[Data excerpts]

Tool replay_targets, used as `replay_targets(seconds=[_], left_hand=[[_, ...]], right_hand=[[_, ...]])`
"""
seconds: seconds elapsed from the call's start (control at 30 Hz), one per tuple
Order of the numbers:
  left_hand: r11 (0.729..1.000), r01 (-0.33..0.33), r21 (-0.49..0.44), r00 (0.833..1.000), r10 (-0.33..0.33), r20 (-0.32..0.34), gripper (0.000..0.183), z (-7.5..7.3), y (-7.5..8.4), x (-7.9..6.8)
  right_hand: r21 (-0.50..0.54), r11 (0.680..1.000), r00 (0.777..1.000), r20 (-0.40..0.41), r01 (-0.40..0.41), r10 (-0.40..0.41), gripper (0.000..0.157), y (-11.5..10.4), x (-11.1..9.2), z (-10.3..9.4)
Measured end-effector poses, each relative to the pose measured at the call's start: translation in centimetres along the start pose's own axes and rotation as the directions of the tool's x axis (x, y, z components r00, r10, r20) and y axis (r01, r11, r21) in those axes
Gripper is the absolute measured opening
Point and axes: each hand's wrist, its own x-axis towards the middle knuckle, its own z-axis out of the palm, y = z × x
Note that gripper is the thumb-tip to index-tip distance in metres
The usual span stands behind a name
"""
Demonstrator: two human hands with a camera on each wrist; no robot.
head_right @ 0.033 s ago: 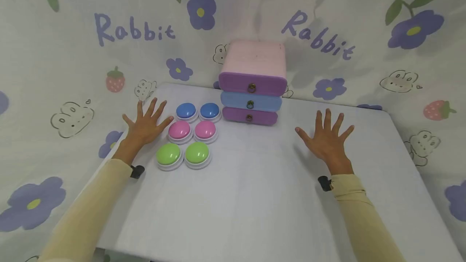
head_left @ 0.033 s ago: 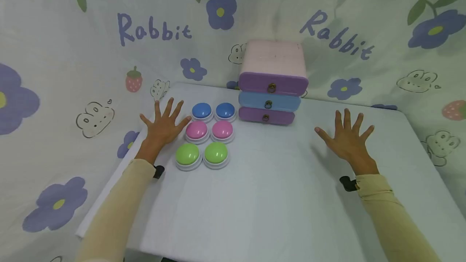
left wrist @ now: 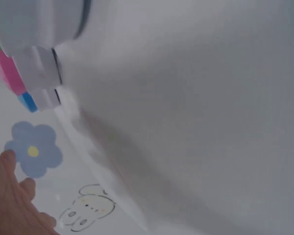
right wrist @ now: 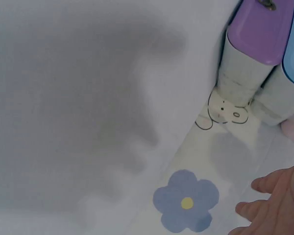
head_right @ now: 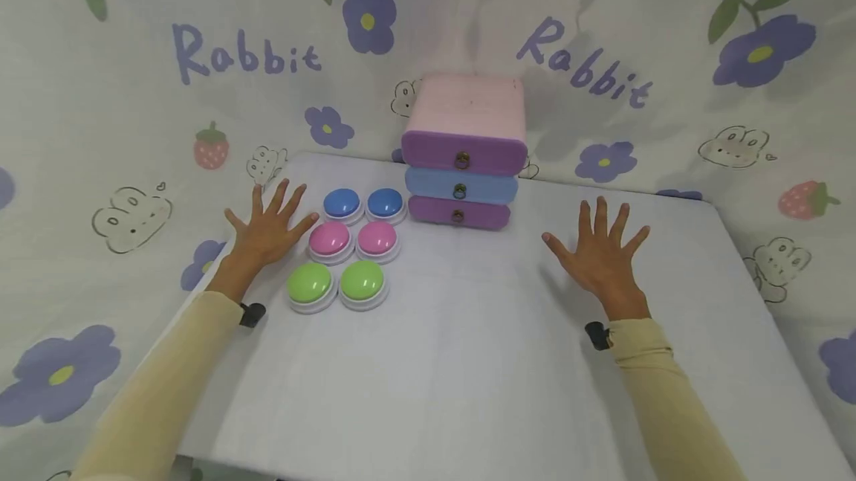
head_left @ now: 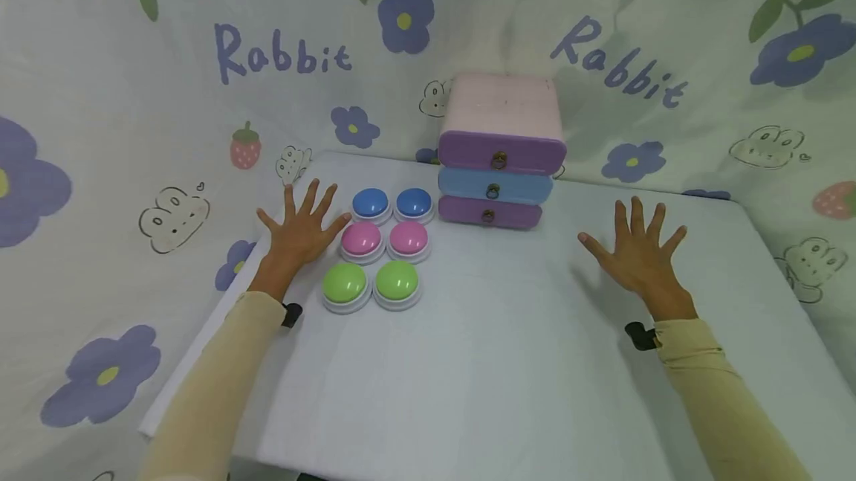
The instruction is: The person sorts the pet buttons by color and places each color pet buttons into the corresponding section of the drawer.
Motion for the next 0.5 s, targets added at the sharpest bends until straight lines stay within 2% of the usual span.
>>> replay_targets(seconds=[0.17,0.27,0.33,0.4,0.5], left_hand=[[0.999,-0.003,-0.042,1.000,0.003,-0.007,0.084,-0.4,0.7,0.0],[0.989,-0.030,-0.146,0.993,0.013,-0.115,0.080,-1.0,1.9,-0.2],[0.966,-0.076,-0.247,0.975,0.020,-0.223,0.072,-1.7,2.9,-0.3],[0.924,-0.151,-0.352,0.944,0.029,-0.328,0.061,-2.5,4.3,-0.6],[0.841,-0.274,-0.467,0.897,0.048,-0.439,0.048,-3.4,6.6,-1.1]], right_hand=[[0.051,0.999,1.000,-0.011,0.013,-0.013,0.101,-0.2,-0.3,0.3],[0.105,0.994,0.999,-0.026,0.026,-0.023,0.097,-0.5,-0.8,0.5],[0.166,0.985,0.997,-0.070,0.046,-0.034,0.092,-1.0,-1.1,0.5],[0.259,0.962,0.985,-0.164,0.086,-0.044,0.079,-1.7,-1.4,0.7],[0.366,0.912,0.940,-0.338,0.187,-0.057,0.060,-3.1,-2.1,1.2]])
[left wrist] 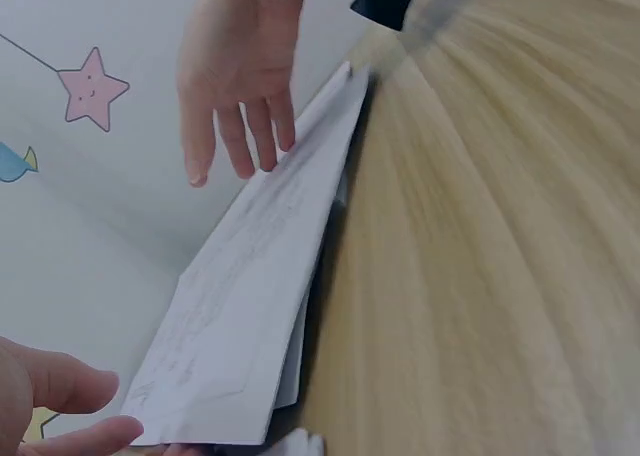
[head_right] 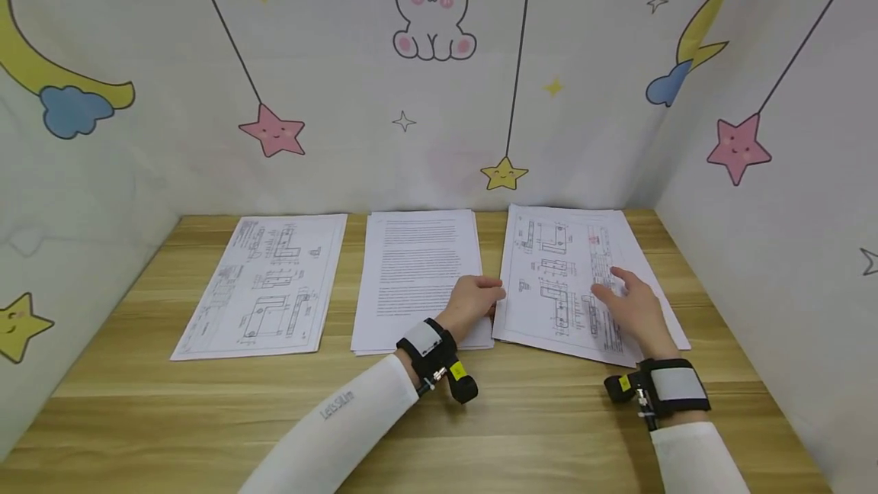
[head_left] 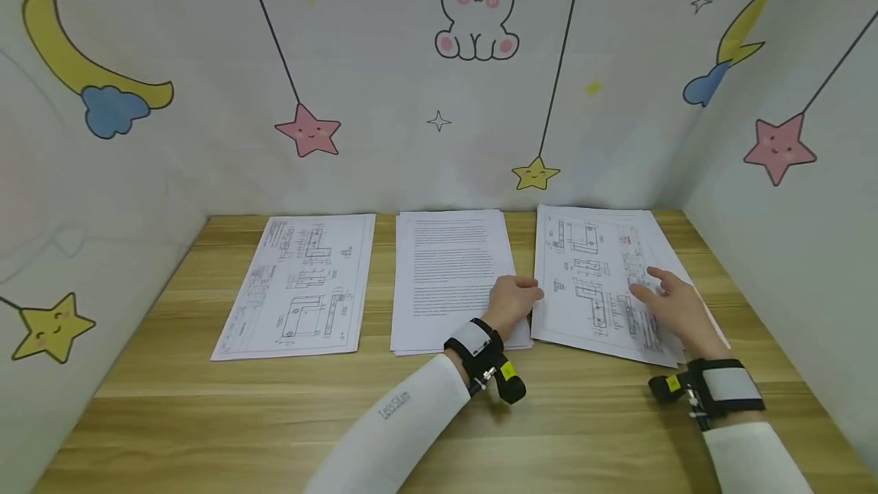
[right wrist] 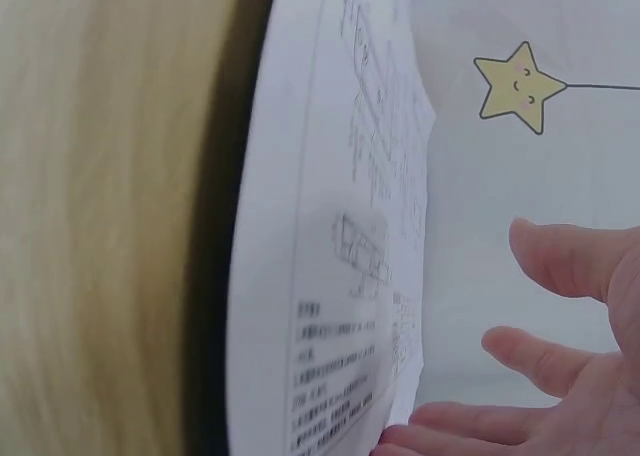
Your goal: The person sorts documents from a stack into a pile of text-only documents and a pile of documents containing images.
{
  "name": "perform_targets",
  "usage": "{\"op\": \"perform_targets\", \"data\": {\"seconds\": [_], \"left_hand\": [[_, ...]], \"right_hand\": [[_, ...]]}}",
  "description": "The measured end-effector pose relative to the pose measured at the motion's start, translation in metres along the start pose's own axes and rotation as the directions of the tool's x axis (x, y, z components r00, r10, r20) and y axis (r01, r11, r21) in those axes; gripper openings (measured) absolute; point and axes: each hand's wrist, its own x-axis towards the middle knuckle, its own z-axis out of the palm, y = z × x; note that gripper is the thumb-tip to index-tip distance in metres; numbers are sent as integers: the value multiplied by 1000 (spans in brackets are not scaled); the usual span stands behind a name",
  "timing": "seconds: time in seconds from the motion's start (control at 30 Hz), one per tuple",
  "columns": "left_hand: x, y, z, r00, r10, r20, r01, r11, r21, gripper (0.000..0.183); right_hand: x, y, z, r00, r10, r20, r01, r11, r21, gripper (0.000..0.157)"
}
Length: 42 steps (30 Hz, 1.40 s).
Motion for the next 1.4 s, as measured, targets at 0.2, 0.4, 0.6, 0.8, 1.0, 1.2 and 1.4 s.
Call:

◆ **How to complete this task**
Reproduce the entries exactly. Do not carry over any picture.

◆ **Task output**
Tool replay_targets, used as `replay_targets(seconds=[_], left_hand=[[_, ...]], right_hand=[[_, ...]])`
"""
seconds: seconds elapsed from the call's start (control at 30 Hz), one per tuple
Order of the numbers:
  left_hand: r11 (0.729..1.000), r01 (-0.33..0.33), r21 (-0.49..0.44), r00 (0.833..1.000), r10 (-0.33..0.33), r20 (-0.32..0.34), gripper (0.000..0.183), z (-7.5..7.3), y (-7.5..8.4), x (-7.9..6.8)
  right_hand: r21 (-0.50..0.54), r11 (0.680..1.000), r00 (0.777..1.000), r20 (-0.40..0.41), r01 (-0.40..0.41), r10 (-0.40..0.41), gripper (0.000..0.157), y (-11.5..10.4), x (-11.1..9.2), z (-10.3..9.4)
Measured end-effector poses, each relative to the pose measured at the call's start: translation in centimetres along the start pose's own axes and rotation as the directions of the tool's x axis (x, y, z components r00, r10, r20) and y axis (r01, r11, r21) in those axes
Gripper is the absolute measured opening
Point and axes: each hand's wrist, its own x-axis towards the middle knuckle, its own z-axis out of the palm, y = z × x
Note that gripper is the thumb-tip to index-tip distance in metres
The usual span stands behind a name
"""
Demonstrator: two human hands with a camera on each wrist; no robot.
head_right @ 0.033 s ago: 
head_left @ 0.033 s ago: 
left wrist @ now: 
right wrist @ now: 
head_right @ now: 
head_left @ now: 
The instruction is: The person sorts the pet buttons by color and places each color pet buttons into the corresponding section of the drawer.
Motion for the next 0.5 s, targets added at the sharpest bends until straight lines stay within 2% of the usual span.
>>> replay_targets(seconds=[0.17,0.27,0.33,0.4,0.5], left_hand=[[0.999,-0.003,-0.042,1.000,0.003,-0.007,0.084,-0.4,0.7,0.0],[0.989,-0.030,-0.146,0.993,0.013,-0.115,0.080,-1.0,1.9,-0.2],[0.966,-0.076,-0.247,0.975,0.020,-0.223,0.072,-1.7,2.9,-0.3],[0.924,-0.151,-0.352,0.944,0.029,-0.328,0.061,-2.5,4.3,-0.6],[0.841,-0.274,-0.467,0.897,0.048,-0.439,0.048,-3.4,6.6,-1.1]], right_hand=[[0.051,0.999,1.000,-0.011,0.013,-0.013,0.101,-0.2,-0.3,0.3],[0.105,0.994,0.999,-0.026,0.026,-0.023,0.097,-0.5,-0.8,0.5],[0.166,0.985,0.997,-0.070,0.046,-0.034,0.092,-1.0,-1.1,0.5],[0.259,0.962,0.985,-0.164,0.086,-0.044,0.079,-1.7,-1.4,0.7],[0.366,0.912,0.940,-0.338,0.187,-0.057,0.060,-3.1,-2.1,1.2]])
[left wrist] 
[head_right] 
[head_left] 
[right wrist] 
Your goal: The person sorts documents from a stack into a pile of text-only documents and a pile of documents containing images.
{
  "name": "perform_targets",
  "usage": "{\"op\": \"perform_targets\", \"data\": {\"seconds\": [_], \"left_hand\": [[_, ...]], \"right_hand\": [[_, ...]]}}",
  "description": "The measured end-effector pose relative to the pose measured at the motion's start, translation in metres along the start pose's own axes and rotation as the directions of the tool's x axis (x, y, z components r00, r10, r20) and y axis (r01, r11, r21) in those axes; gripper openings (measured) absolute; point and axes: each hand's wrist, its own x-axis towards the middle knuckle, its own z-axis out of the palm, y = z × x; note that gripper is the thumb-tip to index-tip distance in metres; numbers are sent as integers: the value multiplied by 1000 (spans in brackets are not scaled); the usual span stands behind a name",
  "timing": "seconds: time in seconds from the motion's start (control at 30 Hz), one per tuple",
  "columns": "left_hand: x, y, z, r00, r10, r20, r01, r11, r21, gripper (0.000..0.183); right_hand: x, y, z, r00, r10, r20, r01, r11, r21, gripper (0.000..0.157)"
}
Length: 42 steps (30 Hz, 1.40 s).
Motion for the next 1.4 s, as measured, targets at 0.2, 0.4, 0.6, 0.8, 1.0, 1.2 and 1.4 s.
Call:

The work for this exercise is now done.